Work request: Could you set down exactly the lines in the records below between the line holding "By how many" and the line holding "Seen at (8, 18)", inclusive?

Extracted data entries:
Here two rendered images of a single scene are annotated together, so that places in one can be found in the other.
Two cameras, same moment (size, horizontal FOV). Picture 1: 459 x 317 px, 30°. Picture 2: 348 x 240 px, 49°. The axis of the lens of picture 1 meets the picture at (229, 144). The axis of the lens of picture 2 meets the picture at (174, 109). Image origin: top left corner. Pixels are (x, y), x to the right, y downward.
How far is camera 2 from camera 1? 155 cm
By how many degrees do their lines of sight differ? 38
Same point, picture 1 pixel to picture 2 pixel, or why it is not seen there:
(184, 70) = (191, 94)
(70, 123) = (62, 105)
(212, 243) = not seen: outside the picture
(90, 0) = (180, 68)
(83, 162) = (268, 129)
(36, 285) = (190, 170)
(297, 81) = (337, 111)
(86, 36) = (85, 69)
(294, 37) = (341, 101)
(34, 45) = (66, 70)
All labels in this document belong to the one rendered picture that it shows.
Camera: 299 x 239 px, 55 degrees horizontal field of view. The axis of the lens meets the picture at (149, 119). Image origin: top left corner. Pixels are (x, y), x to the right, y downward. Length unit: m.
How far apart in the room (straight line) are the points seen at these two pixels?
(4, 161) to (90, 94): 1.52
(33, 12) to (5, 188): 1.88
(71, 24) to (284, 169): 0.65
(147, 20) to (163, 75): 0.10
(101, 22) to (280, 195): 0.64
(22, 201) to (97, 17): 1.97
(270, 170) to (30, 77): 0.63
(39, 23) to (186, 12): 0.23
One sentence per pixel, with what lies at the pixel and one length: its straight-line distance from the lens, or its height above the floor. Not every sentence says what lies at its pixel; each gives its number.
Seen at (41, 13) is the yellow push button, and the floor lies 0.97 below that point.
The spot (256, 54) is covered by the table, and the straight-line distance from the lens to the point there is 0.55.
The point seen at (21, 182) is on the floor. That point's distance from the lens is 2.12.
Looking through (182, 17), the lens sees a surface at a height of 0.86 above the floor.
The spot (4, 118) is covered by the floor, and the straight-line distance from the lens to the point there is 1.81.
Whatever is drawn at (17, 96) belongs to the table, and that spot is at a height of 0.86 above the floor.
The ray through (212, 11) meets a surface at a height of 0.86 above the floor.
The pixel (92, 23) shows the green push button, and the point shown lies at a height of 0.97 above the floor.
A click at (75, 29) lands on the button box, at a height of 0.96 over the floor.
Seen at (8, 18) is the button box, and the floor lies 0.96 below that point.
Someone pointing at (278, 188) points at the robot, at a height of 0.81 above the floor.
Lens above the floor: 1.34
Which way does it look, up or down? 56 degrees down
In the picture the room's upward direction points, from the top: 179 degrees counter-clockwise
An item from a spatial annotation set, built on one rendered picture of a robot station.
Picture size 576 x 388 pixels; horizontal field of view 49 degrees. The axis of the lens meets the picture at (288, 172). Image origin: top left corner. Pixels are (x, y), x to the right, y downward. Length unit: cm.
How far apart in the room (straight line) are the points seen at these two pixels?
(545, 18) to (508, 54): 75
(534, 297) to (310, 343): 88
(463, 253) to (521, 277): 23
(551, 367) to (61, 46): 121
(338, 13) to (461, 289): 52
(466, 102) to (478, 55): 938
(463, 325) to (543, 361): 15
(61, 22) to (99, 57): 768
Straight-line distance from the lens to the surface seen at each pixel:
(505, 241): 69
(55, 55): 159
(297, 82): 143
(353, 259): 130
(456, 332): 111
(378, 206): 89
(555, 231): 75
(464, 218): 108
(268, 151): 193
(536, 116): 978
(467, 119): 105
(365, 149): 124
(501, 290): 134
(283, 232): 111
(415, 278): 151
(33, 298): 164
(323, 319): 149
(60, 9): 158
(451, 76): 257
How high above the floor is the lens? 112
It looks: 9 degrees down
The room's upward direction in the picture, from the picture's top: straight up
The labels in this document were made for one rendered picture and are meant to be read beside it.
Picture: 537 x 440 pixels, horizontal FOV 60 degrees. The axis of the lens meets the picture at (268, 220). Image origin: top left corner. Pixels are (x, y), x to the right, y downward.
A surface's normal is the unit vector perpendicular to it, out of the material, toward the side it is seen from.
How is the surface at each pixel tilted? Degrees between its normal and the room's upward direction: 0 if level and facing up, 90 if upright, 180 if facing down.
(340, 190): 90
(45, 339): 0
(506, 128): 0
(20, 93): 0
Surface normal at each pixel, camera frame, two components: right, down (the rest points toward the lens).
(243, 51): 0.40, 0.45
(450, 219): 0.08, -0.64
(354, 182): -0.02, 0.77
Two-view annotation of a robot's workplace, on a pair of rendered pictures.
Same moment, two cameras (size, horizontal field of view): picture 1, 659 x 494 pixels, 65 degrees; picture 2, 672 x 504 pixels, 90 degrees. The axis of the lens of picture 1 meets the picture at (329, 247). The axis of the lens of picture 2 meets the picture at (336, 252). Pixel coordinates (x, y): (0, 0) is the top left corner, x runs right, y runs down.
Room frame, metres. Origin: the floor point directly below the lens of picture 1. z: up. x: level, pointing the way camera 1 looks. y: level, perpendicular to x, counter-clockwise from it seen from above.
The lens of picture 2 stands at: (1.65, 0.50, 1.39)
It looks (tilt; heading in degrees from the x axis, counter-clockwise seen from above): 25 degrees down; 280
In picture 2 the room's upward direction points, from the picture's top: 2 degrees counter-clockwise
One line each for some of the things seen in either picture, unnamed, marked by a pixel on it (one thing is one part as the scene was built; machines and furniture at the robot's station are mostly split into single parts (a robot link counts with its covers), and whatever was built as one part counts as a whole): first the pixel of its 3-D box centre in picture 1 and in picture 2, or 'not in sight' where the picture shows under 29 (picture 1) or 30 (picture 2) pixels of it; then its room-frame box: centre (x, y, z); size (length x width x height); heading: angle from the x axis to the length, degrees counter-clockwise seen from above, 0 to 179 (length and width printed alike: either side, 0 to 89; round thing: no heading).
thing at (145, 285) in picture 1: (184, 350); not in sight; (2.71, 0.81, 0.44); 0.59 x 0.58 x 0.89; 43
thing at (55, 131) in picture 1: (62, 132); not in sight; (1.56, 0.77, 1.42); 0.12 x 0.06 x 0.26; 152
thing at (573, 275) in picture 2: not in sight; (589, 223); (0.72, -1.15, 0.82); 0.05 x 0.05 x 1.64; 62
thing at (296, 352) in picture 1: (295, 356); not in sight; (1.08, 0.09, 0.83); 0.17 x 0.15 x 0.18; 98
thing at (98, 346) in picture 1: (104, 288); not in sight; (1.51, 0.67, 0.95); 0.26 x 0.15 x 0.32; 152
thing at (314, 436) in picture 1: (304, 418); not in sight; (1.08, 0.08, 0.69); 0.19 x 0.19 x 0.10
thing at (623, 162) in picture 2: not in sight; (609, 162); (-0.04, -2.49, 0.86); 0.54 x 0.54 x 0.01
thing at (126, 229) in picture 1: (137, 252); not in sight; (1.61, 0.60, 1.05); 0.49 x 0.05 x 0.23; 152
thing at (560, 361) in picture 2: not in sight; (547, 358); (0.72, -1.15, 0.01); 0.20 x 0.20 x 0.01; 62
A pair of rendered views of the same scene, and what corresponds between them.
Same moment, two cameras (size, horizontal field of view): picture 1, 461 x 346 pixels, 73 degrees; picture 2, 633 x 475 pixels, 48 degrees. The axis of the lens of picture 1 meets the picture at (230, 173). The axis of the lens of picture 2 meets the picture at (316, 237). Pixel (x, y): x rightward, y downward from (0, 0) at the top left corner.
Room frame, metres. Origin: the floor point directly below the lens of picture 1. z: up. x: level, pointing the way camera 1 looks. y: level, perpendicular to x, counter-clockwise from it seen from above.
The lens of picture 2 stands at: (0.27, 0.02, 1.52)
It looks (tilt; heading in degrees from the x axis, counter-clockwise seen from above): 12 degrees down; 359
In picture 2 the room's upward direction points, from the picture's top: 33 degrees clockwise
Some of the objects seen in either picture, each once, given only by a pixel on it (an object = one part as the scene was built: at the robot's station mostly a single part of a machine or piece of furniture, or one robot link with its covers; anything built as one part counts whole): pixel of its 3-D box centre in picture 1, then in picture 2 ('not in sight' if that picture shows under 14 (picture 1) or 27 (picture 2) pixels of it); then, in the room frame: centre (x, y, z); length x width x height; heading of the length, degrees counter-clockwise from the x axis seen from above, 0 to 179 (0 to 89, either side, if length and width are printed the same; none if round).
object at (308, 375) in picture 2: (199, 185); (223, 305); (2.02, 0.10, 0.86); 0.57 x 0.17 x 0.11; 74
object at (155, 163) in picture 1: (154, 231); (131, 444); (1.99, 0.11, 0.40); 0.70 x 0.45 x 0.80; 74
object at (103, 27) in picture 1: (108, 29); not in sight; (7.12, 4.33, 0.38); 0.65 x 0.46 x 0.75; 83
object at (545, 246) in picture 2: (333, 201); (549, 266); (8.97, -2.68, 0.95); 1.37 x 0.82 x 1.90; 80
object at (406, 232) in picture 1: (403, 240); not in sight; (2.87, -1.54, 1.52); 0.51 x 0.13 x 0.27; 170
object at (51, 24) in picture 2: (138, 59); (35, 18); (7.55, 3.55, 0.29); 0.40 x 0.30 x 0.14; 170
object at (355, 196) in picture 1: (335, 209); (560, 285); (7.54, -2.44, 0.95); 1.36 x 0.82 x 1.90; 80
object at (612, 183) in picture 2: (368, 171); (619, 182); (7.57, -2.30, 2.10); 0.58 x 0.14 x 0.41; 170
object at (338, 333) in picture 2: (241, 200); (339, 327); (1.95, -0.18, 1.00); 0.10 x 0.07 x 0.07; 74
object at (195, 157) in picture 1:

Answer to this task:
By how many degrees do their lines of sight differ? 38
Same point, picture 1 pixel to picture 2 pixel, or why it is not seen there:
(184, 70) = (191, 94)
(70, 123) = (62, 105)
(212, 243) = not seen: outside the picture
(90, 0) = (180, 68)
(83, 162) = (268, 129)
(36, 285) = (190, 170)
(297, 81) = (337, 111)
(86, 36) = (85, 69)
(294, 37) = (341, 101)
(34, 45) = (66, 70)
All labels in this document belong to the one rendered picture that it shows.
Camera: 299 x 239 px, 55 degrees horizontal field of view. The axis of the lens meets the picture at (149, 119). Image origin: top left corner. Pixels are (x, y), x to the right, y downward. Length unit: m.
How far apart in the room (straight line) are the points seen at these two pixels?
(4, 161) to (90, 94): 1.52
(33, 12) to (5, 188): 1.88
(71, 24) to (284, 169): 0.65
(147, 20) to (163, 75): 0.10
(101, 22) to (280, 195): 0.64
(22, 201) to (97, 17): 1.97
(270, 170) to (30, 77): 0.63
(39, 23) to (186, 12): 0.23
One sentence per pixel, with what lies at the pixel and one length: its straight-line distance from the lens, or its height above the floor. Not every sentence says what lies at its pixel; each gives its number.
Seen at (41, 13) is the yellow push button, and the floor lies 0.97 below that point.
The spot (256, 54) is covered by the table, and the straight-line distance from the lens to the point there is 0.55.
The point seen at (21, 182) is on the floor. That point's distance from the lens is 2.12.
Looking through (182, 17), the lens sees a surface at a height of 0.86 above the floor.
The spot (4, 118) is covered by the floor, and the straight-line distance from the lens to the point there is 1.81.
Whatever is drawn at (17, 96) belongs to the table, and that spot is at a height of 0.86 above the floor.
The ray through (212, 11) meets a surface at a height of 0.86 above the floor.
The pixel (92, 23) shows the green push button, and the point shown lies at a height of 0.97 above the floor.
A click at (75, 29) lands on the button box, at a height of 0.96 over the floor.
Seen at (8, 18) is the button box, and the floor lies 0.96 below that point.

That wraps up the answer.